I want to have the ability to do evil things, even if I need to flick a “allow this app to do evil things” toggle.

I want to be able to know, and if the desktop actually supports it - have control over, which part of which display that a window in my app is positioned at. I’m not saying all compositors need to let me control where my game engine’s windows get placed, but I am saying I need to know where I was placed.

I’m writing an editor for my custom game engine. When I ask SDL3’s Wayland backend where the editor’s main window was placed, it shrugs. Wayland does not allow me to discover or control window positions, even though KWin is a floating window manager and definitely lets me place windows arbitrarily. …I can drag them around.
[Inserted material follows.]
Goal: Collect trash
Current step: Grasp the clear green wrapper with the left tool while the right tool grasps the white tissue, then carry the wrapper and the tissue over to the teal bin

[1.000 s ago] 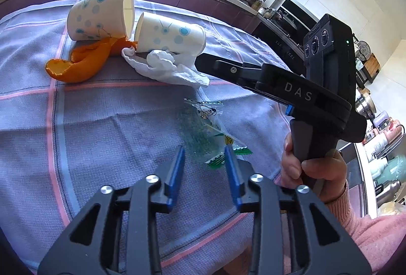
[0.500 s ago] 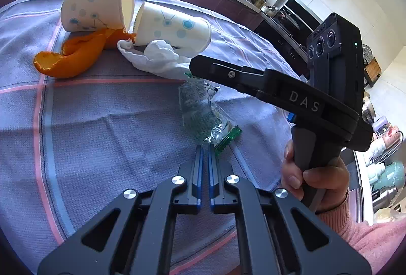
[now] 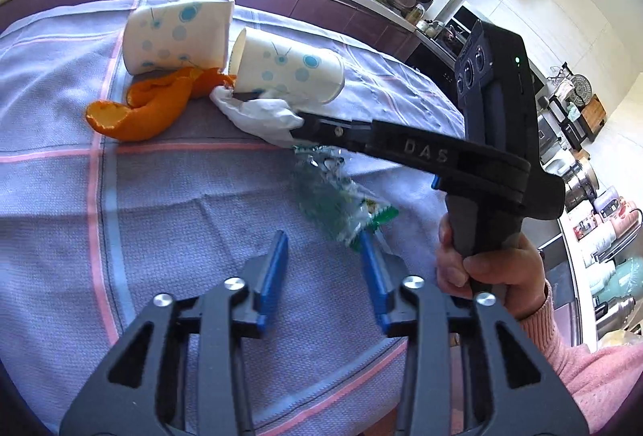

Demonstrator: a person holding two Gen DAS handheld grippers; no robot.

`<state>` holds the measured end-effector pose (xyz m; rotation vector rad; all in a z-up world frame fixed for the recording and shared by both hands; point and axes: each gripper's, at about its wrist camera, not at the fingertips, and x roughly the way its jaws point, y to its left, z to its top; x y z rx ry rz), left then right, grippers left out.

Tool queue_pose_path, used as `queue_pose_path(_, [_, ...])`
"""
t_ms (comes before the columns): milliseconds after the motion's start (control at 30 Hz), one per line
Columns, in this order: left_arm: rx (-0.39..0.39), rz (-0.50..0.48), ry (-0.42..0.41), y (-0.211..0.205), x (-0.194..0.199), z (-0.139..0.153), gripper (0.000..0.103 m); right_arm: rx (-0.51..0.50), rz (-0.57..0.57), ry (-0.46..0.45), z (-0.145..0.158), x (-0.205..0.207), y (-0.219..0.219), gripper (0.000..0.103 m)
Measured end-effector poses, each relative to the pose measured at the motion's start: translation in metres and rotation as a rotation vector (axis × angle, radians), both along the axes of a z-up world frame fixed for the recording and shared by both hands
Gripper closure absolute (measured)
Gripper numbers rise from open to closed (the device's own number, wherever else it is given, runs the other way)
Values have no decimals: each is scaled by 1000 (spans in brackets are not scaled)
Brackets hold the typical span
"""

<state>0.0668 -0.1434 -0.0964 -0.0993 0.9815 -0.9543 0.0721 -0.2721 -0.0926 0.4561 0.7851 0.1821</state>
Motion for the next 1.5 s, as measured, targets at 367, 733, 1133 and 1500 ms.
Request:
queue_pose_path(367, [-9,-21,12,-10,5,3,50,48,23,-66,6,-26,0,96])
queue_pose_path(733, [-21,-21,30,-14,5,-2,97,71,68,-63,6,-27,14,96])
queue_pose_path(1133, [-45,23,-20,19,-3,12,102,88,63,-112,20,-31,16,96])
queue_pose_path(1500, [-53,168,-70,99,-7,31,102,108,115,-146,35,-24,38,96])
Screen readers also have this really nifty feature that’s absent on Wayland where they will visually indicate what they’re reading. Even if KWin has to render that rectangle, I’d really like it to exist at all. Screen readers need to know where to render that rectangle.

What I’m saying is: while there is a security benefit to not letting apps do things you consider to be evil, there are non-evil reasons to want to do those things. I’m also saying that I don’t see workspace geometry as sensitive information. Can I please just have access to it?

Sometimes I need my phone

I hate it, but I need it.

I’d like the ability to make phone calls from my PC, on Linux, either over Bluetooth or over an actual cellular modem. It’d be awesome, and make my life so much easier outside of doing open-source things.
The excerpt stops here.